INVESTIGATION OF CO-TRIMOXAZOLE EFFICIENCY USING THE EXPERIMENTAL TUBERCULOSIS MODEL IN MICE CAUSED BY TUBERCULOUS MYCOBACTERIA WITH EXTENSIVE DRUG RESISTANCE

The efficiency of using co-trimoxazole for treatment of mice infected with tuberculous mycobacteria with extensive drug resistance and supposed sensitivity to co-trimoxazole have been investigated.

The study of 78 clinical cultures of tuberculous mycobacteria has demonstrated that drug resistance to first line drugs (cases with multiple drug resistance – MDR) can be accompanied by the expansion of polymorphism in the part of drug susceptibility to co-trimoxazole, thus this drug can be used as an additional drug in the treatment of M/XDR tuberculosis patients. Using co-trimoxazole as an additional drug to isoniazid in the model of generalized tuberculosis in mice infected with Beijing strain with XDR reduced the bacterial load of the lungs by 10 times.
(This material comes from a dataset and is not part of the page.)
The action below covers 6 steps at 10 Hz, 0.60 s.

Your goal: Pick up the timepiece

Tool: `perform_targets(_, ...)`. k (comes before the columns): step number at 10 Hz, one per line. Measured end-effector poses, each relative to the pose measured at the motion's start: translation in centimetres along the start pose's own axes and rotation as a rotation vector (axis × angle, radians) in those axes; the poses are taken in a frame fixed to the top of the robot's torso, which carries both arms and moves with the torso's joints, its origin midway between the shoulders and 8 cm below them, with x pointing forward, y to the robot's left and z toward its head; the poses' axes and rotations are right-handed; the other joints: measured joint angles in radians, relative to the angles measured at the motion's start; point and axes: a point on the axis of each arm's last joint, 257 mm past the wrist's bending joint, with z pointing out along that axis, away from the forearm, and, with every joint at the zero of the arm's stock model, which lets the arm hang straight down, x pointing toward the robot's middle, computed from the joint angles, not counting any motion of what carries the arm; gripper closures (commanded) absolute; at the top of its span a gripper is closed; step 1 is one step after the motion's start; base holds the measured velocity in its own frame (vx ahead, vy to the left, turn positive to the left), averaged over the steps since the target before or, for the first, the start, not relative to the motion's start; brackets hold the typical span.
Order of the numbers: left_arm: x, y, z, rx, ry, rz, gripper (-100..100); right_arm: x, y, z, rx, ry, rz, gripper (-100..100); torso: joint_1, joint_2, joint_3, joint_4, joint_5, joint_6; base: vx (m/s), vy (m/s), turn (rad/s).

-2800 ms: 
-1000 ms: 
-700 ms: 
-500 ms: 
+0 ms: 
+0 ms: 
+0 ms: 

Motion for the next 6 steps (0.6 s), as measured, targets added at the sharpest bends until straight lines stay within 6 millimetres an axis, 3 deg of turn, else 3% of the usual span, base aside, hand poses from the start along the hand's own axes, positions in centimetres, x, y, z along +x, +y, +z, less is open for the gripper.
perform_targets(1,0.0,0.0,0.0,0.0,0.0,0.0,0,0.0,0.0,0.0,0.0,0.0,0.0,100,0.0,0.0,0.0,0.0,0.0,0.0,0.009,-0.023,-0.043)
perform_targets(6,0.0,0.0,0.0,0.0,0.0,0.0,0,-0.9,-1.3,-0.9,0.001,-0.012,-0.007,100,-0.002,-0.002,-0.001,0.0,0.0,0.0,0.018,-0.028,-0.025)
Detail evaluation of drug susceptibility/resistance of tuberculous mycobacteria to the additional drug of co-trimoxazole and investigation of the interaction of this drug with other agents included into treatment regimens IV and V can form the basis for improvement of treatment regimens for M/XDR tuberculosis patients with specification of doses and frequency of drug in-takes for each specific case.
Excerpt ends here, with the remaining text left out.